The evening’s performance is called Messa di Voce (putting the voice apparently). The description in the program doesn’t inspire me much but the actual thing is mind-blowing. We are all given 3D glasses as we enter. Two “abstract voice artists” (which means they babble and sing and use voice as an instrument) are on stage in front of three enormous screens. Their voices are the input for the imagery that appears on the screens. At the time, I write:
“Black oil creature spikes. Theatresports voice over. Haunting monk-like intonations. Black silhouettes against crimson. On a field of red like distress flare fog the performers seem to speak in streams of white lava and teal oil like a projection at a 60s party. This is followed by an angelic choir-like hallspace of blue vertical and medieval arches in green horizontals.”

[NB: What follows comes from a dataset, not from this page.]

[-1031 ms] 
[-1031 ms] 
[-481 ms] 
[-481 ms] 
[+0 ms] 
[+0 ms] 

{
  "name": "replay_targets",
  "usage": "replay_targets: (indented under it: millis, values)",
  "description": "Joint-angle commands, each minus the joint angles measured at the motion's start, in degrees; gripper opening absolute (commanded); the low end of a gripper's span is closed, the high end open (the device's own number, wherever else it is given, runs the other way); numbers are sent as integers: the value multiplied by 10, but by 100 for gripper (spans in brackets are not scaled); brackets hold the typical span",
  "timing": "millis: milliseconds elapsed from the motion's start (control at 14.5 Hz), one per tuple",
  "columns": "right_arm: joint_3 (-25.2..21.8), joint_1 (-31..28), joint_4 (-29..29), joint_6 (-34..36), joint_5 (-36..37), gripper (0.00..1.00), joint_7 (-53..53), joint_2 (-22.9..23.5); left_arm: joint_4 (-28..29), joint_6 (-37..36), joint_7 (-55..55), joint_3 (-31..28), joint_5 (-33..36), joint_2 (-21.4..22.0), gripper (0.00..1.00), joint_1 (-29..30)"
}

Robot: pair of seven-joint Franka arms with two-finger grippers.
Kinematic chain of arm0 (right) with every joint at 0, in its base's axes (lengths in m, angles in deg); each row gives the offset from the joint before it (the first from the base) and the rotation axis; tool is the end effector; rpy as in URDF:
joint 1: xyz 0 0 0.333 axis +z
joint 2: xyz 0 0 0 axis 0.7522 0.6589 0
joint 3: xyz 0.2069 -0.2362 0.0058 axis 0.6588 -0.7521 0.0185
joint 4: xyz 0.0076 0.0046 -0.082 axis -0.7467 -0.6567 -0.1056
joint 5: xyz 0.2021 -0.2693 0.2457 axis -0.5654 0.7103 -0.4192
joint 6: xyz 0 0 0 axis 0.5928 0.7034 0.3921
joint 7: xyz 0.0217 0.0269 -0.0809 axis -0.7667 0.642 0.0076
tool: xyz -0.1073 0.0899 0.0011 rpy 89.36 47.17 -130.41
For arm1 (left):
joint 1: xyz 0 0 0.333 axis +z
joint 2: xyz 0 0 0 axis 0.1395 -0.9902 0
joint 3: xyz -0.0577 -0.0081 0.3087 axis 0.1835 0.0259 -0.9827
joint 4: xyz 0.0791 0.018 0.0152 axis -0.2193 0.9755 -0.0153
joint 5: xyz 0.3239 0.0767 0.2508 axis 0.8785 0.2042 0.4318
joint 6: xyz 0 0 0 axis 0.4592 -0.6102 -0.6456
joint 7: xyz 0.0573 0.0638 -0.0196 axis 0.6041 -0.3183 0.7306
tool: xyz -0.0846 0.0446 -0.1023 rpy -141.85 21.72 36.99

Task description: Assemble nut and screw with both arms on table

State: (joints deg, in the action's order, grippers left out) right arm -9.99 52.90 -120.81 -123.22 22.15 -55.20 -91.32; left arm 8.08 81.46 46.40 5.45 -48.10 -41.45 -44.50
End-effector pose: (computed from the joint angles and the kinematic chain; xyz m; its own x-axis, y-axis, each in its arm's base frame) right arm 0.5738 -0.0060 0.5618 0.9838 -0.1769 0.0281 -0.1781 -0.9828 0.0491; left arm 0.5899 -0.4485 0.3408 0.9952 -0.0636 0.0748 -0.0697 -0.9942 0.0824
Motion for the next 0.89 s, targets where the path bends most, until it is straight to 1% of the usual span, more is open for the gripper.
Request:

There are about seven ‘scenes’, some narrative, some abstract. The black spike creature (the performer calls it a ‘space chicken’ at the press conference) with the babbled anthropological voice-over; the man speaking in bubbles who then tries to keep all his bubbles floating and ends up drowning in them; the beautiful painting by voice where loud deep notes produce fat black lines and variations in pitch make the linecurve and swoop, colours appearing where the lines cross… it becomes intricate, complex and then “Shhh’ the screen is blank again in her section and I gasp. How brilliant! “Shh’ as the erase command, undo, start over, code as speech, be silent as an instruction to be blank. She paints again, swirls and curlicues. The applause is deafening. (Oh, and sluis? They’ll be doing two performance in London at the end of November…)
I have watched the performance with new friends David and Marcus from Vienna and James from Adelaide. We head out, floating and excited, collect someone else from Australia, a woman named Fabienne I’ve known professionally for years via press release but never met (she’s Executive Producer of Experimenta), and meander over to the Hauptplatz for the Japanimation session. I manage to grab us a table for eight in the square, complete with swinging covered bench thingy and we all order beers and gin&tonic and settle back to watch the show. There’s just too much fabulousness to describe right now. I’m going to have to buy the DVD.
From there to the Ars Electronica Centre for the artist’s reception and fabulous food, conversation with an English artist about reincarnation and spiritualism, then on to the party at Time’s Up, at a warehouse a little out of town but still right on the Danube, great dub and drum’n’bass, dancing, talking, conversations with more artists and once again it’s 4am before I fall into bed.